## How to complete this task:
The lines from the start of the data up to and including the one with "Ground truth says the black right" should be returned exactly, and nothing else.

(Extracted records)

BEGIN

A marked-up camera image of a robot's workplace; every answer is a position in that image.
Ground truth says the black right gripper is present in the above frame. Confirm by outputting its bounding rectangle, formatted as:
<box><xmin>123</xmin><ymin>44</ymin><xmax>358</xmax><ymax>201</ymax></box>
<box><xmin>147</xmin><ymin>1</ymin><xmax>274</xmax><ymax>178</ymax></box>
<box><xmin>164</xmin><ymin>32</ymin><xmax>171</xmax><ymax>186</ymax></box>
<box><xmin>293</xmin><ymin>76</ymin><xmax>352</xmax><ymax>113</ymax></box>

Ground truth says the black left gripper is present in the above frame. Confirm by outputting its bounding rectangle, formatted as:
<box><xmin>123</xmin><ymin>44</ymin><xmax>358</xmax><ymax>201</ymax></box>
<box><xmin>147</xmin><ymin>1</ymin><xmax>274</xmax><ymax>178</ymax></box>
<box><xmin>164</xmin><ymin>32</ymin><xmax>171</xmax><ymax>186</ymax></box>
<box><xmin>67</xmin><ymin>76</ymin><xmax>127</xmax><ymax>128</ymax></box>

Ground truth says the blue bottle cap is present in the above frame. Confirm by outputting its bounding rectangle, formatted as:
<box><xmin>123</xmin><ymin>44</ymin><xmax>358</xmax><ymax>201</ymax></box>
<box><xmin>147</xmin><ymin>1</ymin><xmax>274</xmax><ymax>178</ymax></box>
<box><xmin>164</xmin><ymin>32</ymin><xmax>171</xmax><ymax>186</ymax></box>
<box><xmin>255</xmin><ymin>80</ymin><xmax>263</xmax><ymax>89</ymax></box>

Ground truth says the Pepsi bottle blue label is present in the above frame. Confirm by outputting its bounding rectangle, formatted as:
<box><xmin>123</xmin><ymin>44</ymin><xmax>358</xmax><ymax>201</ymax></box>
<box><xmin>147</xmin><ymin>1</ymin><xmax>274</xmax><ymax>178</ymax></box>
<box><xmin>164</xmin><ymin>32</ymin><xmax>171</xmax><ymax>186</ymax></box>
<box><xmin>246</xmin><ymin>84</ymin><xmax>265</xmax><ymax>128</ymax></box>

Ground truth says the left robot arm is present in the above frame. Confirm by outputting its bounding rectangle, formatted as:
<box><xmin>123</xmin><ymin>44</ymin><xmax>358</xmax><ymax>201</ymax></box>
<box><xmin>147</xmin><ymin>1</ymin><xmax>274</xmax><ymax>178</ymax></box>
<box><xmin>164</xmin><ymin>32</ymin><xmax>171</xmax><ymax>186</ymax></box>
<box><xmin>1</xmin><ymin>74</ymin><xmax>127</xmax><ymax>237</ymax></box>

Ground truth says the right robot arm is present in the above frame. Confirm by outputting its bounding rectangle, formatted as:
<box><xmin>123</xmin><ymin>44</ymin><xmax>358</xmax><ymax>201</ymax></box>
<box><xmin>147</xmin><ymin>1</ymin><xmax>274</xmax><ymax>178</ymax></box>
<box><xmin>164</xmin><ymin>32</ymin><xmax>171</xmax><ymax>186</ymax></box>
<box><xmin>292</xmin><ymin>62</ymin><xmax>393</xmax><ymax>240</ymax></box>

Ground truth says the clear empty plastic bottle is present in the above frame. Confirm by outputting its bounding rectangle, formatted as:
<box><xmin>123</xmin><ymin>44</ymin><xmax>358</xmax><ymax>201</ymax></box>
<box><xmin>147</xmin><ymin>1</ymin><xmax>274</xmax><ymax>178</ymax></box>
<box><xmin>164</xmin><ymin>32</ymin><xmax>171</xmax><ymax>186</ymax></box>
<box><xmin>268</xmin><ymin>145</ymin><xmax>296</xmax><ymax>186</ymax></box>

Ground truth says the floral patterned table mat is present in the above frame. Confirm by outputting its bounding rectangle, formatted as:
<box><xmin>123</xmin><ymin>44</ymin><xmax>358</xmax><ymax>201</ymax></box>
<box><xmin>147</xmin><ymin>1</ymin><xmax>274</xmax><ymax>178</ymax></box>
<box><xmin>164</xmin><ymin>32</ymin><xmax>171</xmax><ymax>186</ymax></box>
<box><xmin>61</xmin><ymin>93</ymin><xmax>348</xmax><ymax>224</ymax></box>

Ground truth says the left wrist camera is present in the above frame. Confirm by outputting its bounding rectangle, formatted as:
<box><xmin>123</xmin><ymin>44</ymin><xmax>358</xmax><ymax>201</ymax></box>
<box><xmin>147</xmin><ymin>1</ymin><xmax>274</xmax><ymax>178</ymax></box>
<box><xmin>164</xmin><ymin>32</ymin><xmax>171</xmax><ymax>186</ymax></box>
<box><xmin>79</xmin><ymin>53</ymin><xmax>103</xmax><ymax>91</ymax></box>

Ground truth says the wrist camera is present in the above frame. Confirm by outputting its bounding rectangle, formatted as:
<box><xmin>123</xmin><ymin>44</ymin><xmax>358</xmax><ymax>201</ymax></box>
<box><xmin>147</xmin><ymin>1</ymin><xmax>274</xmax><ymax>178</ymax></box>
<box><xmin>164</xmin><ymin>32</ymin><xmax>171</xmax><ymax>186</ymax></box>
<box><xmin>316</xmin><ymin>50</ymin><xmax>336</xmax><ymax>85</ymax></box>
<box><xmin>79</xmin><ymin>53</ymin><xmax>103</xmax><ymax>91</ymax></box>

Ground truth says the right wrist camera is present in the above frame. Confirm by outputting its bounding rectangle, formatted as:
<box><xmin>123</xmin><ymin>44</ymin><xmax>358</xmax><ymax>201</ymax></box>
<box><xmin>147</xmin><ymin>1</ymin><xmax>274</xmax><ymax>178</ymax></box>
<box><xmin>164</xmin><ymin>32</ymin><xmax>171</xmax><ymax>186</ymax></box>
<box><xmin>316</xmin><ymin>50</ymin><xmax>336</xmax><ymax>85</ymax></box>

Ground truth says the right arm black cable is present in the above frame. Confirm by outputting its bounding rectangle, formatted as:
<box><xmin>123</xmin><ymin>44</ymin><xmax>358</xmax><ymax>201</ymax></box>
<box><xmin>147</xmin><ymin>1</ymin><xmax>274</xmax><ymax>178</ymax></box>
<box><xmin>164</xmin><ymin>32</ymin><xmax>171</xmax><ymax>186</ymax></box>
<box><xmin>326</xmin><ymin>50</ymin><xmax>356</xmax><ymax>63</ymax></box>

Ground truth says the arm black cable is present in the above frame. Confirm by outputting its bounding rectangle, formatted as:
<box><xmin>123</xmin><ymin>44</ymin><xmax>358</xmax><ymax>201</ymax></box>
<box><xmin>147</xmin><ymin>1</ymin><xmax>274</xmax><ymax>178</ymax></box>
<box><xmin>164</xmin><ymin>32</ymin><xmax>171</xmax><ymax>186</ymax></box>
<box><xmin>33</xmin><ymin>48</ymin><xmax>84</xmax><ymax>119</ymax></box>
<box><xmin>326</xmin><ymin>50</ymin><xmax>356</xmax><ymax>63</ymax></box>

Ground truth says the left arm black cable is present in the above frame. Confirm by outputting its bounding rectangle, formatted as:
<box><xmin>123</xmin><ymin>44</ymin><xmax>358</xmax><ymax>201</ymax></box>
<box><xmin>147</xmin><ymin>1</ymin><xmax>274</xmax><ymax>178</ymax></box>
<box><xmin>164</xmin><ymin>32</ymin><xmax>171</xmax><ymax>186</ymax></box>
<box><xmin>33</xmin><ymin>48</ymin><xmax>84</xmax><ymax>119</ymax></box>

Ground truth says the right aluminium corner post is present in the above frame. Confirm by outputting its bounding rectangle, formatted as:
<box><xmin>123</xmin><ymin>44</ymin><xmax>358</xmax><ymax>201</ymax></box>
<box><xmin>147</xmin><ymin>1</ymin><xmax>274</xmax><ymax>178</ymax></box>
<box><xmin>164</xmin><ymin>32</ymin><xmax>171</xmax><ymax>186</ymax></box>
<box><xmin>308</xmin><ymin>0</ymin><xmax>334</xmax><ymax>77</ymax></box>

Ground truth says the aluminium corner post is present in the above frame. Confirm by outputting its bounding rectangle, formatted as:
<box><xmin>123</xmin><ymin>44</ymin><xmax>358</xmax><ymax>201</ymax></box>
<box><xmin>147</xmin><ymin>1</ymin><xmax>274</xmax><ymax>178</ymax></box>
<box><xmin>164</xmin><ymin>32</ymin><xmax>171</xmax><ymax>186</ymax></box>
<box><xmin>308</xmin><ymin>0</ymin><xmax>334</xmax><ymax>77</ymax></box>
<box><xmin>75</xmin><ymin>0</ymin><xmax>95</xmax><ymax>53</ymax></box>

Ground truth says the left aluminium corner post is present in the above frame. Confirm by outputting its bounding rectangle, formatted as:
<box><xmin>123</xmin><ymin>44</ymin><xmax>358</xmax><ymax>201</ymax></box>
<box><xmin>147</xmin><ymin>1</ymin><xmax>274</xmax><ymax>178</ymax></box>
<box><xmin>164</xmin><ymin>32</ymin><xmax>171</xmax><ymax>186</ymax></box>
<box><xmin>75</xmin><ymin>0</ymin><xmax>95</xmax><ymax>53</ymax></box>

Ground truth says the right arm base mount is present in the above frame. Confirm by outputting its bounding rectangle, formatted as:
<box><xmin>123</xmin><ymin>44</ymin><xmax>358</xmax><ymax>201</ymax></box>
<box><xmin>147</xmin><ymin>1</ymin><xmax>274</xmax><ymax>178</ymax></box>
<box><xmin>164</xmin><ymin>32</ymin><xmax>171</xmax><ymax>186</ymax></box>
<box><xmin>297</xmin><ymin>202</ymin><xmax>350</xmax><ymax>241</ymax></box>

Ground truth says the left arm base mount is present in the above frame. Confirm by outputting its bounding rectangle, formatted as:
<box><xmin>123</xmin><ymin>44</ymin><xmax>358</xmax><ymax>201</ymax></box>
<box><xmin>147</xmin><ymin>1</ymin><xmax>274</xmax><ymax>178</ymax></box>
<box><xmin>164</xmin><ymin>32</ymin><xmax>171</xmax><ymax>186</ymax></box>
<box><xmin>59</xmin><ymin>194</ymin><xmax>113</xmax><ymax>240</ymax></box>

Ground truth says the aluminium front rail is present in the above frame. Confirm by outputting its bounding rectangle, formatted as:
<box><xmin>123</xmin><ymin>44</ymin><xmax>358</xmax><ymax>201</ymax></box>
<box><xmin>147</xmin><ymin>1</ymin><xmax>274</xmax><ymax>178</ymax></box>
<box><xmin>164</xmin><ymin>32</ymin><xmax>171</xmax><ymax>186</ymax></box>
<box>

END

## Response below:
A marked-up camera image of a robot's workplace; every answer is a position in that image.
Ground truth says the black right gripper is present in the above frame. Confirm by outputting its bounding rectangle, formatted as:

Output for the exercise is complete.